Task prompt - Every line of the records below from the line with "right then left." up to and including the line with "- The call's" must be reproduced exactly, and no line outside that range.

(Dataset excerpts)
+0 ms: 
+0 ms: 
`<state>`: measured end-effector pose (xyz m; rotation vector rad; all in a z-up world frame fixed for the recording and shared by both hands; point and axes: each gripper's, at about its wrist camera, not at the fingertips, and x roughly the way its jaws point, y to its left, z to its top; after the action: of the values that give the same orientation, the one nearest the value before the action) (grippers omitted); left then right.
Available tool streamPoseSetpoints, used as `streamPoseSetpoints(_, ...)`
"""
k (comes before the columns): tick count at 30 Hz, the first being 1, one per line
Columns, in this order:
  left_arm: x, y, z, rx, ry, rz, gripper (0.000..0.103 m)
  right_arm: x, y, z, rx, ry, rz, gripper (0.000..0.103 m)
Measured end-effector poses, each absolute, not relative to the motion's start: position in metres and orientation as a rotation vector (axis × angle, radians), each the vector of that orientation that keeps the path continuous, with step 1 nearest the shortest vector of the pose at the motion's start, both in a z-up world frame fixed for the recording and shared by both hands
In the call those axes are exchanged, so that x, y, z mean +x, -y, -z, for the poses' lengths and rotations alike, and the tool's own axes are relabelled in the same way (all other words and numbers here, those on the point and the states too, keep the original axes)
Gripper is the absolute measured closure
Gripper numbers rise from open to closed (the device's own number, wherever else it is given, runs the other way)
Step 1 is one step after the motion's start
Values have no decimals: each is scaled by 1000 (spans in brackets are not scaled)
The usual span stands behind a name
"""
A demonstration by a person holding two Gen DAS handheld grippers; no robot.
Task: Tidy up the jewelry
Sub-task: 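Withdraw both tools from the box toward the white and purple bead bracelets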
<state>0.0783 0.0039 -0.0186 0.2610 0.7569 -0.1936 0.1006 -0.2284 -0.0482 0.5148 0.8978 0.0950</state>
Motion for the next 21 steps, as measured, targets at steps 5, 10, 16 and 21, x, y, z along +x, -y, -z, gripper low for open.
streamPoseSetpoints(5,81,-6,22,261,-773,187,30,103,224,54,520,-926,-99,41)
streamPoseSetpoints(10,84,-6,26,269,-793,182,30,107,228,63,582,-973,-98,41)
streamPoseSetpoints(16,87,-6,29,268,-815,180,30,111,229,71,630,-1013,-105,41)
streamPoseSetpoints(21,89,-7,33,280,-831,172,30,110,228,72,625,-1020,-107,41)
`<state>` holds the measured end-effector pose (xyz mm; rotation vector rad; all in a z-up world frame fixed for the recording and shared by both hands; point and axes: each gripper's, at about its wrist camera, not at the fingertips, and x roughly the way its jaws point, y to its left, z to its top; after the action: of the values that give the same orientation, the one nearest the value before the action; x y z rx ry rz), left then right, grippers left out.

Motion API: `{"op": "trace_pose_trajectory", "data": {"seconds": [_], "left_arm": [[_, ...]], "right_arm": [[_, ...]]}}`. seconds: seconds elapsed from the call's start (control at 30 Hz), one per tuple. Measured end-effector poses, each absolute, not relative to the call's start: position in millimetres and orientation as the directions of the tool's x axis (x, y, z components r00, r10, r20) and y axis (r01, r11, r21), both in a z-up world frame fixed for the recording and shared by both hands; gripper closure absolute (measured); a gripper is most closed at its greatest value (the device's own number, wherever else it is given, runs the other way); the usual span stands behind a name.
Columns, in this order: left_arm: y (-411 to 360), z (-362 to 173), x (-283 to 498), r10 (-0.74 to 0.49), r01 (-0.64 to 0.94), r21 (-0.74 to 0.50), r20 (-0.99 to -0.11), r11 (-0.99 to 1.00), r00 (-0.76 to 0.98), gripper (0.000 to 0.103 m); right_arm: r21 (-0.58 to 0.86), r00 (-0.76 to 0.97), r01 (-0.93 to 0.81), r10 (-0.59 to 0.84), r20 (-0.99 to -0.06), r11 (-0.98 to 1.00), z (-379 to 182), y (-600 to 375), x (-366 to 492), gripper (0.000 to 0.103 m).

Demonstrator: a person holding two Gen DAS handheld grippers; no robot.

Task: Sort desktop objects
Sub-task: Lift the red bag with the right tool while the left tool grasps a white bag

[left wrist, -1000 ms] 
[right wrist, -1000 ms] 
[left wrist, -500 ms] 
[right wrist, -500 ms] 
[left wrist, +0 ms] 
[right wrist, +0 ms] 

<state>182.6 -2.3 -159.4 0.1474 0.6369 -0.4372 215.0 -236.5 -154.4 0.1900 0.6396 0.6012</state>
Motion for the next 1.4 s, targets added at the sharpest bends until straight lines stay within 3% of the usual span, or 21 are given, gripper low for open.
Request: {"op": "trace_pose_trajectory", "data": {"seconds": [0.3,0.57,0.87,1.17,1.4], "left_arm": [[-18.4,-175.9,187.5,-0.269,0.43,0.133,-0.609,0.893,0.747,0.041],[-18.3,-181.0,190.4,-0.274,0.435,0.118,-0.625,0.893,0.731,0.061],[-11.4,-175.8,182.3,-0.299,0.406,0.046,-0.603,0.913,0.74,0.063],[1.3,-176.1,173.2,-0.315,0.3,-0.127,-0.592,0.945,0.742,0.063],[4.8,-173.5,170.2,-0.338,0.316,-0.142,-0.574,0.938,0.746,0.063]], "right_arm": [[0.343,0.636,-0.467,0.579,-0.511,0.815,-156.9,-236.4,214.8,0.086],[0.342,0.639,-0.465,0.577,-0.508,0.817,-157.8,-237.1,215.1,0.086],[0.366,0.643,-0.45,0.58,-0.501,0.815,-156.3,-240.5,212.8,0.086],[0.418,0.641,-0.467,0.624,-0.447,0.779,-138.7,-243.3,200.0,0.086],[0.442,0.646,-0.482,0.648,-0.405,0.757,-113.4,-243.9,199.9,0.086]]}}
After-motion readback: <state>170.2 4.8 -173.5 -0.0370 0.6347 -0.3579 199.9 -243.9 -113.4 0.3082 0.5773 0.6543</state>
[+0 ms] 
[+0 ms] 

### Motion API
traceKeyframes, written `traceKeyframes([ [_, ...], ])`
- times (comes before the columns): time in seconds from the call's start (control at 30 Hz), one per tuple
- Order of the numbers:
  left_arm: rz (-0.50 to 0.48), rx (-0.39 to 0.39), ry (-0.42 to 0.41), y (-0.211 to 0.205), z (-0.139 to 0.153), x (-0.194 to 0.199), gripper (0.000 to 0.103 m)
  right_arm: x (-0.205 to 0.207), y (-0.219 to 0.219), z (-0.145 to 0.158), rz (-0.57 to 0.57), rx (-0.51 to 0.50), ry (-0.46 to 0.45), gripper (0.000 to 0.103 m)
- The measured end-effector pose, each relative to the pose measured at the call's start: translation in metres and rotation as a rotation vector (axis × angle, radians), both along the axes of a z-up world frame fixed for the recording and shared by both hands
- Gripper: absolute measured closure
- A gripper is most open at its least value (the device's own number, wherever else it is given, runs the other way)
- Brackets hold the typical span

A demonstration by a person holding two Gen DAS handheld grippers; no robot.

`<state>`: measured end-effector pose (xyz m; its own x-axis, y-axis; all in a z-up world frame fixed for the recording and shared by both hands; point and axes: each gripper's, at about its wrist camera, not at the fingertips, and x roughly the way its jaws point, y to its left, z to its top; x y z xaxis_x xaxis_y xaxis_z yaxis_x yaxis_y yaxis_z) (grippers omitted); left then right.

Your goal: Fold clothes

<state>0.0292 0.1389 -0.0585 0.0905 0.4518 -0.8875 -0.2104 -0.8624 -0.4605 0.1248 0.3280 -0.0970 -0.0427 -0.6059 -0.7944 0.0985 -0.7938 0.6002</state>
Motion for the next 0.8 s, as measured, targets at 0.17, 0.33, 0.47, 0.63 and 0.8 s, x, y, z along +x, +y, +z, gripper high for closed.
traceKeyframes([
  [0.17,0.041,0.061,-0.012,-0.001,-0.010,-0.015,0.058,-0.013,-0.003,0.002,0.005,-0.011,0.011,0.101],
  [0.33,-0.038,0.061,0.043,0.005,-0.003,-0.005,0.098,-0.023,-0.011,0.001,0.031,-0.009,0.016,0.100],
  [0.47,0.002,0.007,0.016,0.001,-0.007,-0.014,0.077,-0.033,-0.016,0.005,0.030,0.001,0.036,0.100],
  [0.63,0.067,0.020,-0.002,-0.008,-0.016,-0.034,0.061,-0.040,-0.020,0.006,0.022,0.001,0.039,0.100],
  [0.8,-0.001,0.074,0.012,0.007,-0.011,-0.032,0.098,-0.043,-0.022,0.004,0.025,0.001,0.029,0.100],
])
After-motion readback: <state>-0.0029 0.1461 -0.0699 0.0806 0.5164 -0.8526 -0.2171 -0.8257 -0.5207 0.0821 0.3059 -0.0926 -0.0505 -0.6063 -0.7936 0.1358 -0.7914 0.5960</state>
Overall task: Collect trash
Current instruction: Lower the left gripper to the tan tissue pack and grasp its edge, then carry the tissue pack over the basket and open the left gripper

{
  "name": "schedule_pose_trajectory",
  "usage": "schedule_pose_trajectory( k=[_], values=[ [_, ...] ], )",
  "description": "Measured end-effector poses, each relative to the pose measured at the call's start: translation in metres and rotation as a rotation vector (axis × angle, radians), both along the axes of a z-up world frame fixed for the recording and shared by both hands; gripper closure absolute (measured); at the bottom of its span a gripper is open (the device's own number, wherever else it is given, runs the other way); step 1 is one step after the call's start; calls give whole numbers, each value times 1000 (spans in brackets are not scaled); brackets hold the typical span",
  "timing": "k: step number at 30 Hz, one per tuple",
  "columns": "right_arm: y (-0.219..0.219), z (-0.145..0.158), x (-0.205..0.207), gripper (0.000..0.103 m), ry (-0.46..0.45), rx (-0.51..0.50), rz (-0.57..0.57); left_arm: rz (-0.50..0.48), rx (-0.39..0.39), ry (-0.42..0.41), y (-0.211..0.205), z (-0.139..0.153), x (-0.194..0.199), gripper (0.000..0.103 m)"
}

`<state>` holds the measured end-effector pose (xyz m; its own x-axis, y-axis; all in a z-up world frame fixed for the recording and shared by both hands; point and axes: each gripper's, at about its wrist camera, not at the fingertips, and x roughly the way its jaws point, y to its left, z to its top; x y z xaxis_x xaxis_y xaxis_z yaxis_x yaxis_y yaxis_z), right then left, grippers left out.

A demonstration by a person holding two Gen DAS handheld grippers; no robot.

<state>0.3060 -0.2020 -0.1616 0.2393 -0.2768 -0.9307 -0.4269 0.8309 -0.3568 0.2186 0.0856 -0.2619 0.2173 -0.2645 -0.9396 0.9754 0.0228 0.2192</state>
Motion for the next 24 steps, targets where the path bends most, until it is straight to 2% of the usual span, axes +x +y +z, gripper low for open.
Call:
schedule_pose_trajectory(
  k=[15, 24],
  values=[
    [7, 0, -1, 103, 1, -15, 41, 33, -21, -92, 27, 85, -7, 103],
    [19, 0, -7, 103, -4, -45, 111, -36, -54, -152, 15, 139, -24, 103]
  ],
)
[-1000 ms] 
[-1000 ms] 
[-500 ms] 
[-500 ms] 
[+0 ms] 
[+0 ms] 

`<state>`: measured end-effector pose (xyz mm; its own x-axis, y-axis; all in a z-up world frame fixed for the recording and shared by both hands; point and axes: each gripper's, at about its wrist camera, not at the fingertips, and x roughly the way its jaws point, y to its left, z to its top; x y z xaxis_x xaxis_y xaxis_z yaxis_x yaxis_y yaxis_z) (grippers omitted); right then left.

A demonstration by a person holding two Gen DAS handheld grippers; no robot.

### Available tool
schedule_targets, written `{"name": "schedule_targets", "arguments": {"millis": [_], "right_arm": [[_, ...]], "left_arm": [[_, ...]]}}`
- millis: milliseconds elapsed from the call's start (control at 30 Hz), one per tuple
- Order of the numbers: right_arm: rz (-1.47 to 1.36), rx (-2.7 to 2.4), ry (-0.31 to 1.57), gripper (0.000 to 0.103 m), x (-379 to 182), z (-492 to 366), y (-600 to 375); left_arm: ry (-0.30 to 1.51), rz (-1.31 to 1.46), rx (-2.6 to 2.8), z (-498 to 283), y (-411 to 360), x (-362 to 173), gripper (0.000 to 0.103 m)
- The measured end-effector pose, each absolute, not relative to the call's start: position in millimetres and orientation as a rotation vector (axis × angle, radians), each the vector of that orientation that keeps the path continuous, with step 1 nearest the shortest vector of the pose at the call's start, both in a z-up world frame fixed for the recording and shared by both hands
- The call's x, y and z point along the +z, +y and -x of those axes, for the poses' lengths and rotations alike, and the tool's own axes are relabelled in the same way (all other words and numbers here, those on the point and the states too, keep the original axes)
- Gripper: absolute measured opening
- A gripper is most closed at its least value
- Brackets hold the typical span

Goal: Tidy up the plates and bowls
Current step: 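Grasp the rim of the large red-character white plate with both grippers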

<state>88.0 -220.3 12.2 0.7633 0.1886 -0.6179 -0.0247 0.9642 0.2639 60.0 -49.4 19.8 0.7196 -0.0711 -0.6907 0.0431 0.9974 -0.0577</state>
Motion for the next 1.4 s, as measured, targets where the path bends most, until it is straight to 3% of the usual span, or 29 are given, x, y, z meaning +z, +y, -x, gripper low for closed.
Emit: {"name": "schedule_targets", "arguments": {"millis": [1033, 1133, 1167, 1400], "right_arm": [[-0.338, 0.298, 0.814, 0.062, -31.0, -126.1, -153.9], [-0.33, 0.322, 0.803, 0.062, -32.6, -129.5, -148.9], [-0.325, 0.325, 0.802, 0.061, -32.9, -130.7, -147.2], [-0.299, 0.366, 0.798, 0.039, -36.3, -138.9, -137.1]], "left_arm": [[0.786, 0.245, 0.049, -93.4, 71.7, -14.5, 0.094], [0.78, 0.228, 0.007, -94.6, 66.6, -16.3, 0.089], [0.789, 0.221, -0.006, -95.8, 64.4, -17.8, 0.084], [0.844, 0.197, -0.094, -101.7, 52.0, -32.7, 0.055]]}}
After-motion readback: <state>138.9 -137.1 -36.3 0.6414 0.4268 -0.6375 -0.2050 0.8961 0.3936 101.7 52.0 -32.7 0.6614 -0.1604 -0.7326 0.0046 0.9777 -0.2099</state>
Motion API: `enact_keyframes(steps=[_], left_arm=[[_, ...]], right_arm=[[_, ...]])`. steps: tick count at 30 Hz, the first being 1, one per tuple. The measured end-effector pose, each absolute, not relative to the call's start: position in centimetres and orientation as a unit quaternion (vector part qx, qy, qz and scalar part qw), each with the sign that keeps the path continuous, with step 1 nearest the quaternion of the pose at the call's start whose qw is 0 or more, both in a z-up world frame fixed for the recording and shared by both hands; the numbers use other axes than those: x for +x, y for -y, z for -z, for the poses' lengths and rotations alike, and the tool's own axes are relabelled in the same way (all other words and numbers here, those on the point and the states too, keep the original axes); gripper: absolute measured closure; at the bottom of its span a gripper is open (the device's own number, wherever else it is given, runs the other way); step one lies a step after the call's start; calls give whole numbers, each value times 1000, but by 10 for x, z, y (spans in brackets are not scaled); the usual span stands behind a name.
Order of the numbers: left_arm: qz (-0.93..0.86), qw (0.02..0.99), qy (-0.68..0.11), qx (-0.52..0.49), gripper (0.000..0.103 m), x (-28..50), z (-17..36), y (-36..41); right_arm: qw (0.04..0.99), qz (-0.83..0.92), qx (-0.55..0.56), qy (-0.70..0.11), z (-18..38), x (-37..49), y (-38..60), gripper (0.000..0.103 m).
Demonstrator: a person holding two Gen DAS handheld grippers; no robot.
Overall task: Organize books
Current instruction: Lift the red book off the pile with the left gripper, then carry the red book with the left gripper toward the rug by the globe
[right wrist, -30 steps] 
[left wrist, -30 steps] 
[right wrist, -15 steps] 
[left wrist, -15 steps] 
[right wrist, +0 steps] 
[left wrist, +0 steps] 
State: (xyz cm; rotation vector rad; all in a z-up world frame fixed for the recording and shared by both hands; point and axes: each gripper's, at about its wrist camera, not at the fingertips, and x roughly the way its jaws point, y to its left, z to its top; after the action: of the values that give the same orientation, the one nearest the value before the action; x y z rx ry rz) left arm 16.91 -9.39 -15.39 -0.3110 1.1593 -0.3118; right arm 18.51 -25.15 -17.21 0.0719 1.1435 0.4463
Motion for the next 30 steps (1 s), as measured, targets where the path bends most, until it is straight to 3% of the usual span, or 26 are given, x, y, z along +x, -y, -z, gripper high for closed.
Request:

Output for this task -
`<state>`: measured end-effector pose (xyz mm; its own x-axis, y-axis; all in a z-up world frame fixed for the recording and shared by both hands; point and axes: each gripper's, at about its wrist camera, not at the fingertips, and x roughly the way its jaws point, y to its left, z to its top; x y z xaxis_x xaxis_y xaxis_z yaxis_x yaxis_y yaxis_z) (grippers omitted); right then left.

A demonstration by a person holding two Gen DAS handheld grippers; no robot.

### Available tool
schedule_targets, written `{"name": "schedule_targets", "arguments": {"millis": [_], "right_arm": [[_, ...]], "left_arm": [[_, ...]]}}`
- millis: milliseconds elapsed from the call's start (control at 30 Hz), one per tuple
- Order of the numbers: right_arm: rz (-1.47 to 1.36), rx (-2.7 to 2.4), ry (-0.31 to 1.57), gripper (0.000 to 0.103 m), x (-379 to 182), z (-492 to 366), y (-600 to 375); left_arm: ry (-0.30 to 1.51), rz (-1.31 to 1.46), rx (-2.6 to 2.8), z (-498 to 283), y (-411 to 360), x (-362 to 173), gripper (0.000 to 0.103 m)
- The measured end-effector pose, each absolute, not relative to the call's start: position in millimetres and orientation as a rotation vector (axis × angle, radians), each the vector of that orientation that keeps the path continuous, with step 1 nearest the shortest vector of the pose at the call's start, both in a z-up world frame fixed for the recording and shared by both hands
- The call's x, y and z point along the +z, +y and -x of those axes, for the poses' lengths and rotations alike, and the tool's own axes are relabelled in the same way (all other words and numbers here, those on the point and the states too, keep the original axes)

Now the answer is complete.